_What this task involves_
Set down exactly the lines in the records below that run from the line with "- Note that" to the line with "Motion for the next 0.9", inclusive, and nothing more.

========

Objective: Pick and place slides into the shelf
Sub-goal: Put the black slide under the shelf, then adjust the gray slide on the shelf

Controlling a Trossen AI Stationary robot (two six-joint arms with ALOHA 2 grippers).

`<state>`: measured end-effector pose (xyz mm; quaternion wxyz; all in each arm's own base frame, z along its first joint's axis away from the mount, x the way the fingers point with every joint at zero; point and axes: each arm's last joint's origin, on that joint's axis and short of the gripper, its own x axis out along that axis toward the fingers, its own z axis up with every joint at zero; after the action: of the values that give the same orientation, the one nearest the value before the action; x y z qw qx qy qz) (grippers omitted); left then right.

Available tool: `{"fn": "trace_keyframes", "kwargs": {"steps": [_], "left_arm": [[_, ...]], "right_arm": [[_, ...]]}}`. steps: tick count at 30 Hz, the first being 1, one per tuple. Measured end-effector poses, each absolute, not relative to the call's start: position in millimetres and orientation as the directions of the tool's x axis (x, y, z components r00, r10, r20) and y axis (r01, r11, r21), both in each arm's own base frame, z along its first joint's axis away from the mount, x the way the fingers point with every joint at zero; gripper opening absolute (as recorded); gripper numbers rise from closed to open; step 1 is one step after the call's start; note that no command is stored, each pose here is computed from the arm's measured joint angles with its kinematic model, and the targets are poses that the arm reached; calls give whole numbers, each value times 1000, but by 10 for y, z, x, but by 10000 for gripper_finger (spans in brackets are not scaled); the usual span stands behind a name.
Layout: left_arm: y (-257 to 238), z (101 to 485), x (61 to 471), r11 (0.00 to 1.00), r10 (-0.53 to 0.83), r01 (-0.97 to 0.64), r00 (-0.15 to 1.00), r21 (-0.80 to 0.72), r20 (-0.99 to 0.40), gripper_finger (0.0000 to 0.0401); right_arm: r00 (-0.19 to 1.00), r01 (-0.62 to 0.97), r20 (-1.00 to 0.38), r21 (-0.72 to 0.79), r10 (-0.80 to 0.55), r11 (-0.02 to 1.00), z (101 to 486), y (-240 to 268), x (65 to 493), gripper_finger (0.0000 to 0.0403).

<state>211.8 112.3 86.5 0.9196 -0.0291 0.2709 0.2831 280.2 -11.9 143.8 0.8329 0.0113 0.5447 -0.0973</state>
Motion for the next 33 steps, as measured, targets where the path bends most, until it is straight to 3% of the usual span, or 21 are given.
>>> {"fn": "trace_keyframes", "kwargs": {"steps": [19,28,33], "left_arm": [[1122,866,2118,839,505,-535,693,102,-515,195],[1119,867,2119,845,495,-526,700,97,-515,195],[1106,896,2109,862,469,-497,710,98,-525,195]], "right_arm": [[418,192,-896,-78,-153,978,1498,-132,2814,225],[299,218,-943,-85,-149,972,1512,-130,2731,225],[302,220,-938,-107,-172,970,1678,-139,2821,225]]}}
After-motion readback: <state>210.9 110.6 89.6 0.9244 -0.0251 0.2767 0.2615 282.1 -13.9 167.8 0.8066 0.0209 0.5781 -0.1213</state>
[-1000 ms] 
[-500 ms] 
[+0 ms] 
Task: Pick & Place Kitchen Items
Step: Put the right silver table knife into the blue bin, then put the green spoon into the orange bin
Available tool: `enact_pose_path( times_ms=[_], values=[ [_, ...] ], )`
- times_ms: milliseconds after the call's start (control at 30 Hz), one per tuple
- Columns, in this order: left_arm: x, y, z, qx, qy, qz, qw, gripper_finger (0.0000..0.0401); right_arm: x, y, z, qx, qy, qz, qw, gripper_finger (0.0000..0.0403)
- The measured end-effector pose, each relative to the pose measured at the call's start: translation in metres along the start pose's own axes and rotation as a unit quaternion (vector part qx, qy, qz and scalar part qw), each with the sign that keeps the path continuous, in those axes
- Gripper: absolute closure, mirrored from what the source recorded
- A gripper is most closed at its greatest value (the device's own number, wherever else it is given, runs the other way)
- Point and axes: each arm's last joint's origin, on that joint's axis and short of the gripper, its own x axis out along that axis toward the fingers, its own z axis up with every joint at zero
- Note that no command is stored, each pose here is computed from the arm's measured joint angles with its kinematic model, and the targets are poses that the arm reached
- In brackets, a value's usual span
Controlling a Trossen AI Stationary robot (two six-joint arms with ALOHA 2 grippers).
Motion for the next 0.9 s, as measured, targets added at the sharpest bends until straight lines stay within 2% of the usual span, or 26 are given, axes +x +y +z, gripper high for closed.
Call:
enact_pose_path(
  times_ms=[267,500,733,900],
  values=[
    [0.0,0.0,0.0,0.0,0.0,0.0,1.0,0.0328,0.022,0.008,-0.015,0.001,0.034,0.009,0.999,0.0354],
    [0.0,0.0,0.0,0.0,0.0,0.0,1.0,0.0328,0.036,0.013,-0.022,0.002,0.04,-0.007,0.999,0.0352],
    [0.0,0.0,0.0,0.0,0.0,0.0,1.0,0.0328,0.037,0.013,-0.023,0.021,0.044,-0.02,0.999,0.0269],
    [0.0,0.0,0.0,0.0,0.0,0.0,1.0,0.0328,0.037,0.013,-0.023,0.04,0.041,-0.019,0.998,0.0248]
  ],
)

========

_Answer space_
- Note that no command is stored, each pose here is computed from the arm's measured joint angles with its kinematic model, and the targets are poses that the arm reached
- In brackets, a value's usual span
Controlling a Trossen AI Stationary robot (two six-joint arms with ALOHA 2 grippers).
Motion for the next 0.9 s, as measured, targets added at the sharpest bends until straight lines stay within 2% of the usual span, or 26 are given, axes +x +y +z, gripper high for closed.

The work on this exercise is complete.